• **Assigned task**: Transcribe exactly everything in the data below from the line containing "Identify the black" down to the line containing "Identify the white gripper", both lines included and nothing further.

*** Begin section ***

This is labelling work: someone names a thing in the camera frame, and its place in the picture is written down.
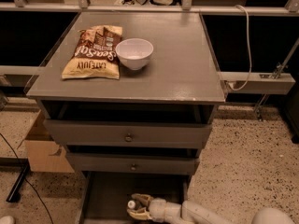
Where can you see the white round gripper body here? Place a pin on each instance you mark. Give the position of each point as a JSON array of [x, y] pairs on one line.
[[158, 208]]

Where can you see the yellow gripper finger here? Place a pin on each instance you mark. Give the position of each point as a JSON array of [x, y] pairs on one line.
[[140, 214], [144, 199]]

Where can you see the clear plastic water bottle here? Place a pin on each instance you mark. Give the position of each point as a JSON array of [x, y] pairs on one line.
[[136, 207]]

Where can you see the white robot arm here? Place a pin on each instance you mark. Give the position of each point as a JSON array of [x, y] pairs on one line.
[[194, 213]]

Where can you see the grey bottom drawer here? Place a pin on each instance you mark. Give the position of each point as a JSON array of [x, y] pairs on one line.
[[106, 195]]

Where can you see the grey drawer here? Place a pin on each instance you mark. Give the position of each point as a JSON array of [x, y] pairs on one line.
[[106, 195], [122, 163], [111, 134]]

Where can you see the grey drawer cabinet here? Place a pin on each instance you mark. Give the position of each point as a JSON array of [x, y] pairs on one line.
[[129, 112]]

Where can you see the grey middle drawer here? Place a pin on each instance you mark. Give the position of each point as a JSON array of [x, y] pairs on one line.
[[122, 163]]

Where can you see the grey top drawer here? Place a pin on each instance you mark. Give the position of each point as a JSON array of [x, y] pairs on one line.
[[111, 134]]

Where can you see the round brass middle knob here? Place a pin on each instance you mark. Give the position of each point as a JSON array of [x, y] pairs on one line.
[[133, 167]]

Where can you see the round brass knob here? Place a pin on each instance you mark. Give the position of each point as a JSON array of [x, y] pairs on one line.
[[128, 138], [133, 167]]

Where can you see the round brass top knob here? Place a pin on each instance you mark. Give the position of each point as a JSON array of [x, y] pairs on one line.
[[128, 138]]

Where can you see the cardboard box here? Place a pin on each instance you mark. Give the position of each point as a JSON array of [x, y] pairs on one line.
[[43, 154]]

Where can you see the black metal floor bar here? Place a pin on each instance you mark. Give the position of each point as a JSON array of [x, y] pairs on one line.
[[14, 195]]

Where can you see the white shoe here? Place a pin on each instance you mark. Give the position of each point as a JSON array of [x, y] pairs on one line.
[[7, 220]]

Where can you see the white bowl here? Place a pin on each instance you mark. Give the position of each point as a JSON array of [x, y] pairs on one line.
[[134, 53]]

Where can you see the brown yellow chips bag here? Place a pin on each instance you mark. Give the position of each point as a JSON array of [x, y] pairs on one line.
[[95, 54]]

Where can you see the grey metal rail frame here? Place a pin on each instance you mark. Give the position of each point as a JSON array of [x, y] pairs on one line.
[[258, 81]]

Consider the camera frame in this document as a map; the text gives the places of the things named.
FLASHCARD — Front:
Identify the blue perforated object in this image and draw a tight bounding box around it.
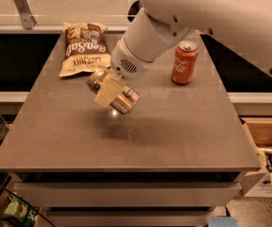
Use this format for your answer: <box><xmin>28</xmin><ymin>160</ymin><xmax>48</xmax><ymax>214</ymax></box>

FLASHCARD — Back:
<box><xmin>208</xmin><ymin>217</ymin><xmax>238</xmax><ymax>227</ymax></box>

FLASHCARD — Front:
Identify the gold orange soda can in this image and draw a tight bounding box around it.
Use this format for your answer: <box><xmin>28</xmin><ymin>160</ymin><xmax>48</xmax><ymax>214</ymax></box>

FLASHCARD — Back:
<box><xmin>87</xmin><ymin>66</ymin><xmax>139</xmax><ymax>114</ymax></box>

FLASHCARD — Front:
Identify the green snack bag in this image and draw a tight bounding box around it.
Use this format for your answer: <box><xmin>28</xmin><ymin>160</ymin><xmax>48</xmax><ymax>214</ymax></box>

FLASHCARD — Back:
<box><xmin>2</xmin><ymin>196</ymin><xmax>38</xmax><ymax>227</ymax></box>

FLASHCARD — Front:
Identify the left metal glass bracket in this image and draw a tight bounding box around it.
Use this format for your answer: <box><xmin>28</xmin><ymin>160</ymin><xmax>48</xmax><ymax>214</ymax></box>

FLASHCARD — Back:
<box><xmin>13</xmin><ymin>0</ymin><xmax>37</xmax><ymax>29</ymax></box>

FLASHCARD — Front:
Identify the black office chair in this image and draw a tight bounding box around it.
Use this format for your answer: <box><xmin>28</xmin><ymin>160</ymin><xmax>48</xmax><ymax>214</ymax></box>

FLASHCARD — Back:
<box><xmin>127</xmin><ymin>0</ymin><xmax>141</xmax><ymax>22</ymax></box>

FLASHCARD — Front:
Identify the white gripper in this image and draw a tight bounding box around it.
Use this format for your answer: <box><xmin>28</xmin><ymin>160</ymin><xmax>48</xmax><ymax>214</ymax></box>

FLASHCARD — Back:
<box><xmin>94</xmin><ymin>39</ymin><xmax>153</xmax><ymax>107</ymax></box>

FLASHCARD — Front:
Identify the red cola can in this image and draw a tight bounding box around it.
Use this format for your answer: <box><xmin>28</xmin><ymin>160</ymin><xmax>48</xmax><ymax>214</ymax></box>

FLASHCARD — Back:
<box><xmin>171</xmin><ymin>41</ymin><xmax>198</xmax><ymax>85</ymax></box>

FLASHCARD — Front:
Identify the sea salt chips bag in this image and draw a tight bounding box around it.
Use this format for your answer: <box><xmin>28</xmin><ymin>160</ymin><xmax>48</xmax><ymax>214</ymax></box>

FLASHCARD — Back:
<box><xmin>59</xmin><ymin>22</ymin><xmax>111</xmax><ymax>78</ymax></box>

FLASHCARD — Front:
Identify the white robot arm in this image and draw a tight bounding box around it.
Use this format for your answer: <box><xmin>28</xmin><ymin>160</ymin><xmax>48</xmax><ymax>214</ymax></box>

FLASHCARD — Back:
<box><xmin>95</xmin><ymin>0</ymin><xmax>272</xmax><ymax>106</ymax></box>

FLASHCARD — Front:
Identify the grey drawer cabinet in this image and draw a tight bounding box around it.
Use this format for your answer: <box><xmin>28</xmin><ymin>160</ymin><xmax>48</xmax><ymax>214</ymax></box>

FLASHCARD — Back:
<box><xmin>0</xmin><ymin>43</ymin><xmax>260</xmax><ymax>227</ymax></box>

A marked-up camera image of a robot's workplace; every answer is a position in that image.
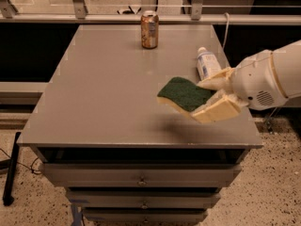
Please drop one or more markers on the grey drawer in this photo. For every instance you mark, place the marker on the grey drawer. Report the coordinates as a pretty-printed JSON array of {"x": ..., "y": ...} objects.
[
  {"x": 144, "y": 216},
  {"x": 92, "y": 175},
  {"x": 143, "y": 199}
]

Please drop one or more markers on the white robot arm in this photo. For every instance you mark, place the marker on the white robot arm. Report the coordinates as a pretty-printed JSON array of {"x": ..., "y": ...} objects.
[{"x": 287, "y": 63}]

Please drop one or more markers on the orange soda can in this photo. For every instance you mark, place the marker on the orange soda can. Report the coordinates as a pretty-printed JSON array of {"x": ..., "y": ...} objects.
[{"x": 149, "y": 29}]

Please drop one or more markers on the green and yellow sponge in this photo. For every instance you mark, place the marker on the green and yellow sponge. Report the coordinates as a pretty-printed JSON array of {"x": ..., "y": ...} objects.
[{"x": 183, "y": 95}]

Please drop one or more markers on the grey drawer cabinet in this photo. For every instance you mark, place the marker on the grey drawer cabinet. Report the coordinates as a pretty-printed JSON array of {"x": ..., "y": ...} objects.
[{"x": 100, "y": 106}]

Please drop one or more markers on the top grey drawer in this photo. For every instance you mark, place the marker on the top grey drawer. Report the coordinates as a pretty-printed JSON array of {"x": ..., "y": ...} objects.
[{"x": 92, "y": 175}]

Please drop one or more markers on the bottom grey drawer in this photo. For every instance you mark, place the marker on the bottom grey drawer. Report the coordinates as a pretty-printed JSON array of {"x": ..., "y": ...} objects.
[{"x": 144, "y": 216}]

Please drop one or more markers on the metal railing frame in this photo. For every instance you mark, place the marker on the metal railing frame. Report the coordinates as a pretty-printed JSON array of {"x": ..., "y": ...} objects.
[{"x": 246, "y": 12}]

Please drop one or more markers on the black stand leg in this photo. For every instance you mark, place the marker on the black stand leg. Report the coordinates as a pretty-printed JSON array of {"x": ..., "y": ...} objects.
[{"x": 7, "y": 195}]

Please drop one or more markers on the middle grey drawer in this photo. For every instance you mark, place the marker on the middle grey drawer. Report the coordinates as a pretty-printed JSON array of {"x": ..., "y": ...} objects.
[{"x": 143, "y": 199}]

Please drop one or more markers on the blue white plastic bottle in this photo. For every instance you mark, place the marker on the blue white plastic bottle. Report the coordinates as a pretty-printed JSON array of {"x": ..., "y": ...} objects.
[{"x": 207, "y": 63}]

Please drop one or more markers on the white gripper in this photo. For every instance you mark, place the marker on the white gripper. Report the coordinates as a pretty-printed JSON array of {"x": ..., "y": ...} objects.
[{"x": 255, "y": 80}]

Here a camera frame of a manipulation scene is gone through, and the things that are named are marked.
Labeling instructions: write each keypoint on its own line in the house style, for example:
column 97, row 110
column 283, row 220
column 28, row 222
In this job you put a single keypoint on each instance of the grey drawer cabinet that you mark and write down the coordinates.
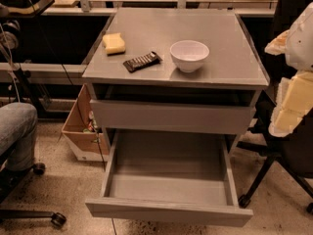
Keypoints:
column 232, row 63

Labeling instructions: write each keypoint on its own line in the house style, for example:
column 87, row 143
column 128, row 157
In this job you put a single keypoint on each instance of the black office chair right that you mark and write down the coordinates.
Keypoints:
column 293, row 152

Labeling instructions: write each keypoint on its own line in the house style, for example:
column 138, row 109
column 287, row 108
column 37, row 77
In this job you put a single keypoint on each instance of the grey drawer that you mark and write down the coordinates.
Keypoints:
column 199, row 110
column 169, row 177

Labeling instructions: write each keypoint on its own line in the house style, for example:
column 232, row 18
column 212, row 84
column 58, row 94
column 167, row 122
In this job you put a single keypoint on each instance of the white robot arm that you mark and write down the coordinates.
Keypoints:
column 295, row 95

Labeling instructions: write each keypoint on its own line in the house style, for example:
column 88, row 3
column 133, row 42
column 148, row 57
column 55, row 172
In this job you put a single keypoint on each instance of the yellow sponge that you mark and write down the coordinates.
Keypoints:
column 113, row 43

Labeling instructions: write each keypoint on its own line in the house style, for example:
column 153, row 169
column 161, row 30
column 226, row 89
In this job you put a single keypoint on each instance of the person leg in jeans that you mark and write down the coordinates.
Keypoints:
column 18, row 123

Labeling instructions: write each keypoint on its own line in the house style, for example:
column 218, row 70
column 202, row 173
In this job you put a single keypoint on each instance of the black office chair left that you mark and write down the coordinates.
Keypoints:
column 13, row 192

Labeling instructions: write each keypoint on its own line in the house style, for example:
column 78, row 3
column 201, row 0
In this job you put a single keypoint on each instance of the black office chair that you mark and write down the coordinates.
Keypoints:
column 293, row 152
column 13, row 192

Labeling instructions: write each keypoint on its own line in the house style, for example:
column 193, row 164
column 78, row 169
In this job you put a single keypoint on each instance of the headphones on stand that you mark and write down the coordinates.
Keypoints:
column 10, row 34

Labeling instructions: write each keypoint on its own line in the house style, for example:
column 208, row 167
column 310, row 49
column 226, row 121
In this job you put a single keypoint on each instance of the white bowl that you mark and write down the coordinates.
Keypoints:
column 188, row 55

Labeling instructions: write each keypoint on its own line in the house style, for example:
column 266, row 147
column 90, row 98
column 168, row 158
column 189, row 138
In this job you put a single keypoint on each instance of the grey top drawer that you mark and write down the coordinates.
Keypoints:
column 199, row 110

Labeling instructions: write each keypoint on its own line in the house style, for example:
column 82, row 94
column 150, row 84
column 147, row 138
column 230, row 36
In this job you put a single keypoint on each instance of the cardboard box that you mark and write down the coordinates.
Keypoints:
column 86, row 144

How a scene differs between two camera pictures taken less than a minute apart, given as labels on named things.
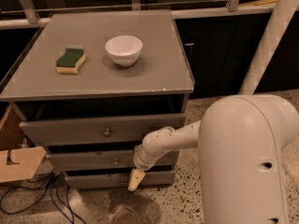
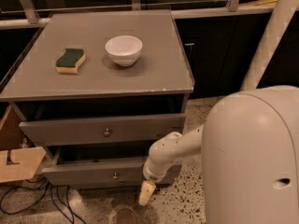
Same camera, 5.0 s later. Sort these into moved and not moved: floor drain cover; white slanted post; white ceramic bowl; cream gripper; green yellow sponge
Moved: cream gripper
Not moved: white slanted post; white ceramic bowl; floor drain cover; green yellow sponge

*** End section ***

• **Exercise output**:
Identify the black office chair in this image and draw a tight bounding box around it.
Use this format for your answer: <box><xmin>28</xmin><ymin>160</ymin><xmax>48</xmax><ymax>214</ymax></box>

FLASHCARD — Back:
<box><xmin>127</xmin><ymin>0</ymin><xmax>141</xmax><ymax>22</ymax></box>

FLASHCARD — Front:
Identify the white gripper in this image and draw a tight bounding box around it.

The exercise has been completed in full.